(Dataset content begins)
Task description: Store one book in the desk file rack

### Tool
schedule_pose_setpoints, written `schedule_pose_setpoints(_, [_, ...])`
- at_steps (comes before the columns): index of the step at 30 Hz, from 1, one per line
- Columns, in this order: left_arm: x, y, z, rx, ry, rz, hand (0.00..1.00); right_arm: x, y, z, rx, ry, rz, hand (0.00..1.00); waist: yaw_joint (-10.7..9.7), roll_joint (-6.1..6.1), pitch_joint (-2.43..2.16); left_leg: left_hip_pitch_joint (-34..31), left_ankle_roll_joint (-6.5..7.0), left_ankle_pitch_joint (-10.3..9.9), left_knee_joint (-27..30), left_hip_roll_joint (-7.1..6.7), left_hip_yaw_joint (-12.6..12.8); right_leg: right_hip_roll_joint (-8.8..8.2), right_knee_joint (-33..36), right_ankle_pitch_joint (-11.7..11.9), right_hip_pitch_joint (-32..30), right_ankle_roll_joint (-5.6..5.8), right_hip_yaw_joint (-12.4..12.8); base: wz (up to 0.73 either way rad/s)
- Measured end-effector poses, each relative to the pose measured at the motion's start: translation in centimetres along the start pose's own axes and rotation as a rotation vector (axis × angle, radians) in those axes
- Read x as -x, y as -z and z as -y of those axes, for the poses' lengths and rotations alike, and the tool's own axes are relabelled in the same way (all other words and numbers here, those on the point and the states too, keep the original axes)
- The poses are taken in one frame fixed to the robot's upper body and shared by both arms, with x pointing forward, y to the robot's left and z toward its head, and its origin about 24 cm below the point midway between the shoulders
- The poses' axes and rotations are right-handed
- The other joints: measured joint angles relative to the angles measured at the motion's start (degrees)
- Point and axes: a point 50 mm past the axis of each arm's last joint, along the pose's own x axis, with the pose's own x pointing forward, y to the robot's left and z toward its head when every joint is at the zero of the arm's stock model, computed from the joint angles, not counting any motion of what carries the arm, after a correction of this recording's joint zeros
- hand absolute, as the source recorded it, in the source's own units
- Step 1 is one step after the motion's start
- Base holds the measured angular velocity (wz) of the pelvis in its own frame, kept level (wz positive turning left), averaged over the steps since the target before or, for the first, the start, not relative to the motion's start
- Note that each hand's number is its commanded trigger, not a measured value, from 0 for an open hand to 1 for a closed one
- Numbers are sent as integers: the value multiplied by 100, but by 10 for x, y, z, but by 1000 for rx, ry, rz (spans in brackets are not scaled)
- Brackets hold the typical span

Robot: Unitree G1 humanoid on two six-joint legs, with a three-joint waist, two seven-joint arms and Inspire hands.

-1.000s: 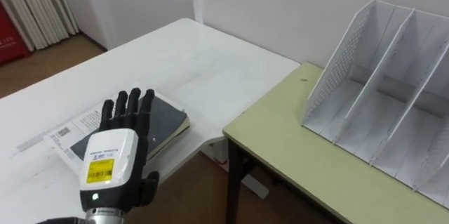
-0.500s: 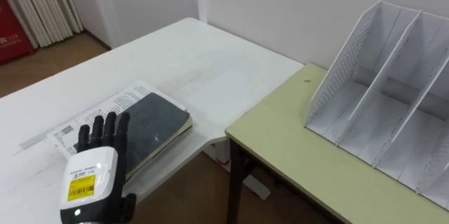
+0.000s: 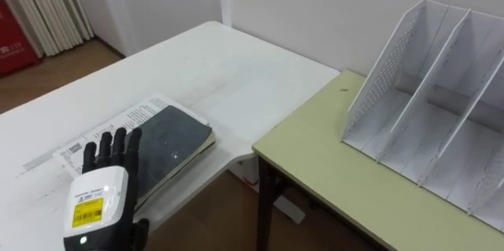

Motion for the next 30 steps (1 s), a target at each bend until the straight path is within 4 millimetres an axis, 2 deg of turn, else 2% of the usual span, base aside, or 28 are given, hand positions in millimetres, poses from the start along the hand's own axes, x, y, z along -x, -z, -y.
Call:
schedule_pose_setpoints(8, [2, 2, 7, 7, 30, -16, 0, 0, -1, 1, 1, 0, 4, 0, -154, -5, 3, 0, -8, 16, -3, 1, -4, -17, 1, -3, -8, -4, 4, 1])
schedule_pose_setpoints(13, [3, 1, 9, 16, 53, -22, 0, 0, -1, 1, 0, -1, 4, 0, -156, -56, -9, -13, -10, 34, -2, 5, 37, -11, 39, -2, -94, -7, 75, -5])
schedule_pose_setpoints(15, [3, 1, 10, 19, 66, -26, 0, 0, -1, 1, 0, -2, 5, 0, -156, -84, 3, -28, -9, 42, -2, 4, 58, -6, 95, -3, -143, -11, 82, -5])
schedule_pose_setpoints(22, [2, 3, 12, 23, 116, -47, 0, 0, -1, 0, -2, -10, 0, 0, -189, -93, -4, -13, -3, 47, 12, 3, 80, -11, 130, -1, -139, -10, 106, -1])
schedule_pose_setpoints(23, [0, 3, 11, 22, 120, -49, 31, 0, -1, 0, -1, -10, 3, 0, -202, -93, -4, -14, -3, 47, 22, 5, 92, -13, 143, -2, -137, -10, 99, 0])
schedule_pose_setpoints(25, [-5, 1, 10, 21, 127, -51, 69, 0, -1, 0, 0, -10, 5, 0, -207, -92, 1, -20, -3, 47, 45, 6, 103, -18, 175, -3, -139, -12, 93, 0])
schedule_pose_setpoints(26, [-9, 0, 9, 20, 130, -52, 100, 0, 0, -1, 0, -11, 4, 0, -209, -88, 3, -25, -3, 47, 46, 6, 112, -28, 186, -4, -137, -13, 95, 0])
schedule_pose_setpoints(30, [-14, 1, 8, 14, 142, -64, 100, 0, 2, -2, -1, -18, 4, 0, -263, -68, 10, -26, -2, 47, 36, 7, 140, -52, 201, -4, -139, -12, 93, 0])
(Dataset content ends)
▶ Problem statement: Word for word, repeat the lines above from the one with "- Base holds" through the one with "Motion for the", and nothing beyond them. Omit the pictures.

▶ Reply:
- Base holds the measured angular velocity (wz) of the pelvis in its own frame, kept level (wz positive turning left), averaged over the steps since the target before or, for the first, the start, not relative to the motion's start
- Note that each hand's number is its commanded trigger, not a measured value, from 0 for an open hand to 1 for a closed one
- Numbers are sent as integers: the value multiplied by 100, but by 10 for x, y, z, but by 1000 for rx, ry, rz (spans in brackets are not scaled)
- Brackets hold the typical span

Robot: Unitree G1 humanoid on two six-joint legs, with a three-joint waist, two seven-joint arms and Inspire hands.

-1.000s: 
-0.500s: 
+0.000s: 

Motion for the next 30 steps (1 s), a target at each bend until the straight path is within 4 millimetres an axis, 2 deg of turn, else 2% of the usual span, base aside, or 28 are given, hand positions in millimetres, poses from the start along the hand's own axes, x, y, z along -x, -z, -y.

There's no more to this exercise.